Sweet, see you there! I'll get photos too.


----------



## girlonbike (Apr 24, 2008)

Can't believe I'm going to miss it! Previous engagement. Everybody have fun for me!


----------



## Guest (Aug 3, 2012)

girlonbike said:


> Can't believe I'm going to miss it! Previous engagement. Everybody have fun for me!


Can I use your invitation


----------



## FairfaxPat (Jan 29, 2008)

Went to the Party at the airport last night-kinda reminded me of a high school reunion, saw lots of people I hadn't seen in years! Good party, good people. pic. #1-Koski brothers, Tom Ritchey, Craig Cook. pic. #2 John Castellano, myself, Howie Hammerman. pic. #3 Gary fisher and his wife Alexis. pic. #4 Charlie Kelly, Tom Ritchey, Otis Guy. pic. #5 Charlie Cunningham and his mom.


----------



## Rumpfy (Dec 21, 2003)

That was a great time.
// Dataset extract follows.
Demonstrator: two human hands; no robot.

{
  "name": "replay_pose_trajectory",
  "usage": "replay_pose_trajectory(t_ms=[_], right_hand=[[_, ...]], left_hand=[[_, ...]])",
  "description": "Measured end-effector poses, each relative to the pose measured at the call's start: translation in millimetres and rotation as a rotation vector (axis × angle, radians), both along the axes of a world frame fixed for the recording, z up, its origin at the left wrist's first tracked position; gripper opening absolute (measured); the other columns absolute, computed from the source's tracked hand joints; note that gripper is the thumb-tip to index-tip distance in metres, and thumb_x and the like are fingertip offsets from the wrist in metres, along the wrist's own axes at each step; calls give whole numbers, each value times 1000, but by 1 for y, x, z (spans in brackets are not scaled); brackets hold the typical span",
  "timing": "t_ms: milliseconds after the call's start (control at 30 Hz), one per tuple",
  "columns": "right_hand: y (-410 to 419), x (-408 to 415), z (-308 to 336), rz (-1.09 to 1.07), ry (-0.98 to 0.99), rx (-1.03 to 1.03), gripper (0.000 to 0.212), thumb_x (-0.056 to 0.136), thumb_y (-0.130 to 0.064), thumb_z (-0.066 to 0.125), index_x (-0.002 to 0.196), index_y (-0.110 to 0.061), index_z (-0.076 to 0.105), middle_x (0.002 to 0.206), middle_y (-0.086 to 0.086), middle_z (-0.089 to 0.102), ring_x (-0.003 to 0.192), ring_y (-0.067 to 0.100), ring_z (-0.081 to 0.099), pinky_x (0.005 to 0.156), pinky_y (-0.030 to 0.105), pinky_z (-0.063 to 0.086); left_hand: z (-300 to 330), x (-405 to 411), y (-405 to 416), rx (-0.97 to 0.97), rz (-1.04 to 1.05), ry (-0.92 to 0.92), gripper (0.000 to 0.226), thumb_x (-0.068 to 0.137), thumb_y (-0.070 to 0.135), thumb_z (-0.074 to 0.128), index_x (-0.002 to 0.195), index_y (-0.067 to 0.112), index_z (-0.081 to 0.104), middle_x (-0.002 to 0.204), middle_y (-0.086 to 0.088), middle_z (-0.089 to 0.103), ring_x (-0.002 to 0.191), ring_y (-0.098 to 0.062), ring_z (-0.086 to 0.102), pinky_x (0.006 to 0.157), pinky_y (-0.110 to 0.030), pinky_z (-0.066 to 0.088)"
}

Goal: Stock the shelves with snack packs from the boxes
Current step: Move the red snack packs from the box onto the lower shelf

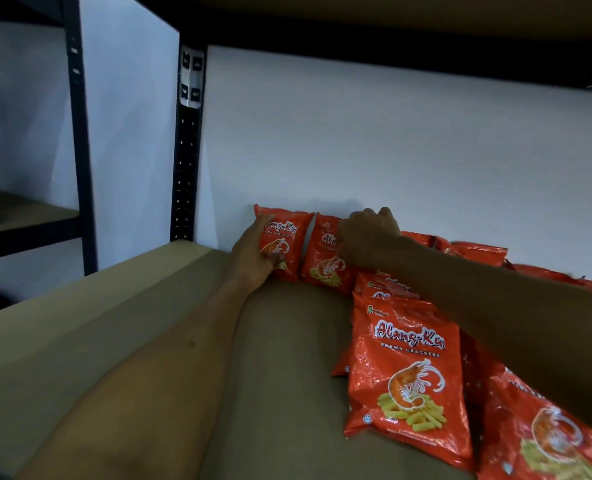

The SFO Museum people did such a great job with the exhibit and the reception was definitely a nice treat.


----------



## Fillet-brazed (Jan 13, 2004)

Rumpfy said:


> That was a great time. The SFO Museum people did such a great job with the exhibit and the reception was definitely a nice treat.


SFO did a really incredible job on this...and the cool book with all the bikes, wow!

Had a great time and was good to see everybody. Good to finally meet the legendary Nebraska boys and see all the amazing bikes displayed so nicely.

Thanks to Tim, Megan, and all the others for the great exhibit.


----------



## Guest (Aug 5, 2012)

*Bikes*

Thanks for sharing your bikes for all of us to enjoy. What an amazing collection of local iron.


----------



## Howley (Nov 23, 2005)

*..and the cool book with all the bikes*

Has a "book" been published? The Web site individual photos and stories are so good I want to keep a copy of the web site even after the exhibit closes.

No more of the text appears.